### Exercise details
Could you print exactly the lines of the listing below, starting at the line that has "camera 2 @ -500" and ending at the line that has "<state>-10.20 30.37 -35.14", and only those lines?

### Data
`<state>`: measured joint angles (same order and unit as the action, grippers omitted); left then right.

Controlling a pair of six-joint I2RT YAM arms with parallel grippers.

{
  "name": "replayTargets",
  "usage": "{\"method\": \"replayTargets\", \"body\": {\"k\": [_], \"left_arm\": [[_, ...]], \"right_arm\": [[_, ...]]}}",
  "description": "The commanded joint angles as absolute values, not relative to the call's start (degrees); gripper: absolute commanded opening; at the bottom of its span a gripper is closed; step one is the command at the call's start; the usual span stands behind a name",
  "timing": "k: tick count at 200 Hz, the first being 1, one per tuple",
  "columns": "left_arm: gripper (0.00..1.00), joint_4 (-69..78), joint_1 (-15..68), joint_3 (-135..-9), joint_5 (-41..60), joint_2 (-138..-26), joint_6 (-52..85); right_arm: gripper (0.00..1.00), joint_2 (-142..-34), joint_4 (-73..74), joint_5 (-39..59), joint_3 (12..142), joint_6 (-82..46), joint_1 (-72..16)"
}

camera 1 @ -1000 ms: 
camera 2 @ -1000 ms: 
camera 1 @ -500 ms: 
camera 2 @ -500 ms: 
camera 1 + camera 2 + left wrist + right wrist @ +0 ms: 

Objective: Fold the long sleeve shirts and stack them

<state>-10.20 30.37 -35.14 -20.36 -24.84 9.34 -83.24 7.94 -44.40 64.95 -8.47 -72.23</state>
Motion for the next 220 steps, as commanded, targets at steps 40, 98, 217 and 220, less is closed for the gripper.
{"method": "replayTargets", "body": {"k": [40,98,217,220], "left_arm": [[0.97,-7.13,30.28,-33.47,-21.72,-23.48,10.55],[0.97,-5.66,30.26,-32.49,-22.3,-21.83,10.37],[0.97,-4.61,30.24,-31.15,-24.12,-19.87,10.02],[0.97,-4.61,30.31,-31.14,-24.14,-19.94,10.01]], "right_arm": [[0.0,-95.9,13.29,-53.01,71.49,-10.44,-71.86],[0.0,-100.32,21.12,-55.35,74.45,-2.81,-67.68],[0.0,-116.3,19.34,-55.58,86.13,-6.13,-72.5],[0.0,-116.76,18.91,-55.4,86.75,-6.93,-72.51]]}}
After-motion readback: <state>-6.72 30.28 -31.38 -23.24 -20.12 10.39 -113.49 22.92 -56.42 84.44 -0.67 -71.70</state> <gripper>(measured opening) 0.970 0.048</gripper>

### Your solution
camera 2 @ -500 ms: 
camera 1 + camera 2 + left wrist + right wrist @ +0 ms: 

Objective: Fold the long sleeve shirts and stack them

<state>-10.20 30.37 -35.14 -20.36 -24.84 9.34 -83.24 7.94 -44.40 64.95 -8.47 -72.23</state>

The answer is now complete.